Et je doute fort que, telle que nous l'avons adoptée, la modification du 17 décembre 2010, aussi bonne qu'elle soit, soit suffisamment claire, prescriptive, indicative pour les cantons pour que nos pratiques soient sensiblement modifiées. Cela est regrettable parce que la modification du 17 décembre 2010 avait été précédée d'un débat entre nos deux chambres. Le Conseil des Etats était d'avis que cette modification devait être plus complète et plus précise. Malheureusement, dans le processus d'élimination des divergences, un certain nombre de demandes du Conseil des Etats ont été abandonnées.
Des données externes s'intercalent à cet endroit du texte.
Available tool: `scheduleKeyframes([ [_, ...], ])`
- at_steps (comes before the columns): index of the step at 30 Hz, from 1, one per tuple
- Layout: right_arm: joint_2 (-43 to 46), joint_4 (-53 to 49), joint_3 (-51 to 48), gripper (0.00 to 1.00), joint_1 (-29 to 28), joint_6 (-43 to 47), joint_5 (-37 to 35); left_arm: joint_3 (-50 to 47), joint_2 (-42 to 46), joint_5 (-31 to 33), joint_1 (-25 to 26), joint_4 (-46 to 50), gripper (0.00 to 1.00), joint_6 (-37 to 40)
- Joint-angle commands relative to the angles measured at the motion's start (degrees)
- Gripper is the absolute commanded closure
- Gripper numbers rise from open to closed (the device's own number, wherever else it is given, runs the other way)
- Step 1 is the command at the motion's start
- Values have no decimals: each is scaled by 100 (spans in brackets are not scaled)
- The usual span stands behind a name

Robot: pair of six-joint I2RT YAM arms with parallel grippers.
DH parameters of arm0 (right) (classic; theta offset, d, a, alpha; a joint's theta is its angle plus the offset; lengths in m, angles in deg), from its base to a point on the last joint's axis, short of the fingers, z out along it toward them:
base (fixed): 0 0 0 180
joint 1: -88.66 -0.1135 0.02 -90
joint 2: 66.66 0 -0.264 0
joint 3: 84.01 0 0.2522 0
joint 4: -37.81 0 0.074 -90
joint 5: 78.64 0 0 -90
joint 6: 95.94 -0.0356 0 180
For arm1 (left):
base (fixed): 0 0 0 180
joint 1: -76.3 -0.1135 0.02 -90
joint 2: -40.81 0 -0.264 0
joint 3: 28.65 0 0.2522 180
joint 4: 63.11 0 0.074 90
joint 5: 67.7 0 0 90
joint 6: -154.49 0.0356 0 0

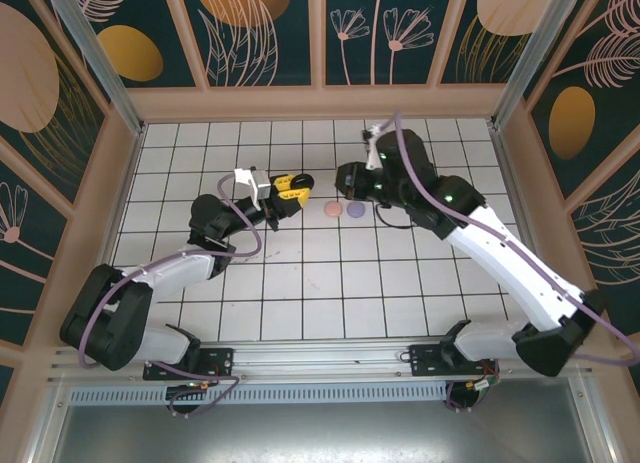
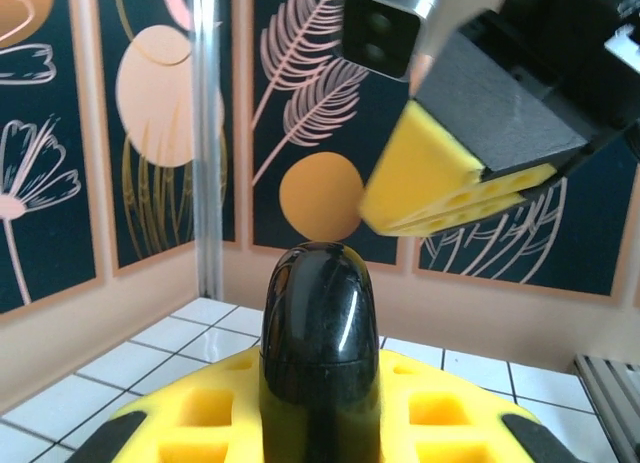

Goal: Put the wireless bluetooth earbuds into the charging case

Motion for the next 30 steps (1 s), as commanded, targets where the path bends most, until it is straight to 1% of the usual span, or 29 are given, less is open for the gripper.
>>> scheduleKeyframes([
  [1, 388, 225, -578, 77, 182, -390, -461, -34, -128, 693, -22, 224, 100, -504],
  [3, 521, 253, -912, 69, 197, -456, -700, -25, -250, 954, -22, 624, 100, -832],
  [5, 638, 298, -1315, 60, 198, -565, -977, 153, -451, 1118, -23, 1403, 100, -1199],
  [7, 737, 368, -1666, 53, 197, -641, -1201, 402, -726, 1190, -22, 2188, 100, -1569],
  [8, 781, 410, -1827, 50, 199, -683, -1296, 544, -913, 1174, -23, 2579, 100, -1729],
  [9, 814, 449, -1959, 48, 209, -714, -1377, 636, -1096, 1077, -22, 2775, 100, -1863],
  [11, 852, 552, -2190, 44, 213, -764, -1473, 738, -1488, 973, -28, 2913, 100, -2230],
  [15, 862, 609, -2366, 43, 214, -795, -1555, 723, -2033, 1081, -22, 2697, 100, -2763],
  [17, 898, 595, -2407, 43, 216, -798, -1603, 818, -2225, 1219, -22, 2806, 100, -2910],
  [20, 973, 590, -2421, 42, 215, -785, -1701, 1091, -2528, 1274, -21, 3097, 100, -2995],
  [22, 1012, 571, -2419, 42, 232, -776, -1767, 1354, -2788, 1349, -22, 3420, 97, -3039],
  [24, 1038, 555, -2416, 42, 232, -752, -1795, 1553, -3001, 1354, -22, 3504, 97, -3074],
  [26, 1059, 543, -2420, 41, 247, -734, -1812, 1742, -3178, 1365, -22, 3594, 94, -3130],
  [30, 1109, 515, -2380, 41, 265, -675, -1822, 2132, -3516, 1435, -22, 4028, 92, -3102],
])
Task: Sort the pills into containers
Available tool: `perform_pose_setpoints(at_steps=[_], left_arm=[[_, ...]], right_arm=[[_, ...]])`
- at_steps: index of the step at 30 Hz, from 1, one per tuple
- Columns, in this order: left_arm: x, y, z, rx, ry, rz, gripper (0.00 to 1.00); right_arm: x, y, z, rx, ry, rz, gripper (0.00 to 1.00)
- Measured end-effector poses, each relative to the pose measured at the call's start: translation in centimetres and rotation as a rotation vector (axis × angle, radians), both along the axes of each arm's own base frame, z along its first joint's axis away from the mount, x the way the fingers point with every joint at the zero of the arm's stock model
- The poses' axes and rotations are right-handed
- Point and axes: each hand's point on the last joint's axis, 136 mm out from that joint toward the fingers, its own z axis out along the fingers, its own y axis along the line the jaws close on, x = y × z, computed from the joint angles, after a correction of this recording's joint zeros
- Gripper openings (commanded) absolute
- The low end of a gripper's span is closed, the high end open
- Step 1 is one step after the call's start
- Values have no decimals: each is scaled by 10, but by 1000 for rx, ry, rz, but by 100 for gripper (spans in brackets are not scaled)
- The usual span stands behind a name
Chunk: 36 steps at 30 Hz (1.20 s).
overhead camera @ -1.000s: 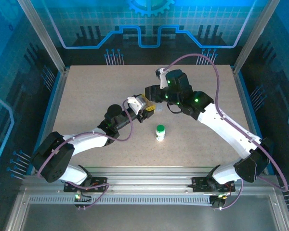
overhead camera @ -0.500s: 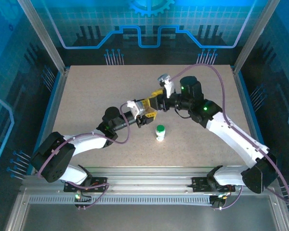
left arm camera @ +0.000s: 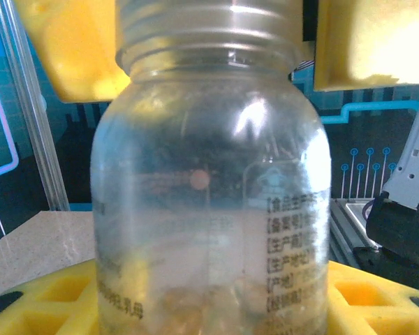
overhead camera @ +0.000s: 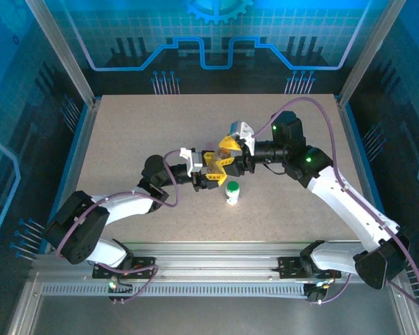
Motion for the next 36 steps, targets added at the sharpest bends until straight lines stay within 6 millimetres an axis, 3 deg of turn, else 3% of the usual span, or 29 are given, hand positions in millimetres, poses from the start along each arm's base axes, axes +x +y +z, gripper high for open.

C'est donc dire qu'aujourd'hui on se trouve face à un texte dont je crains qu'il ne soit pas un contre-projet suffisant pour les initiants.

Il reste encore un point sur lequel nous pouvons espérer. En relisant les débats qui ont eu lieu au sujet de cette initiative au mois de décembre de l'année dernière, je lis notamment qu'au Conseil national, le rapporteur, Monsieur Bourgeois, a indiqué qu'il n'y avait pas besoin que le texte de la loi soit trop précis parce qu'il y aurait une ordonnance d'application qui préciserait plus de détails. Attendons par conséquent l'ordonnance d'application. Mais en l'état, il faut continuer à aller dans le sens de l'initiative. Nous sommes un peu dans une situation comparable à celle de l'initiative populaire "pour des véhicules plus respectueux des personnes". Nous devons continuer à exercer une pression pour avoir véritablement une ordonnance qui aille dans le sens de ce qu'avait voulu notamment notre chambre. [PAGE 428]

En l'état, je vous propose de recommander au peuple et aux cantons d'accepter l'initiative.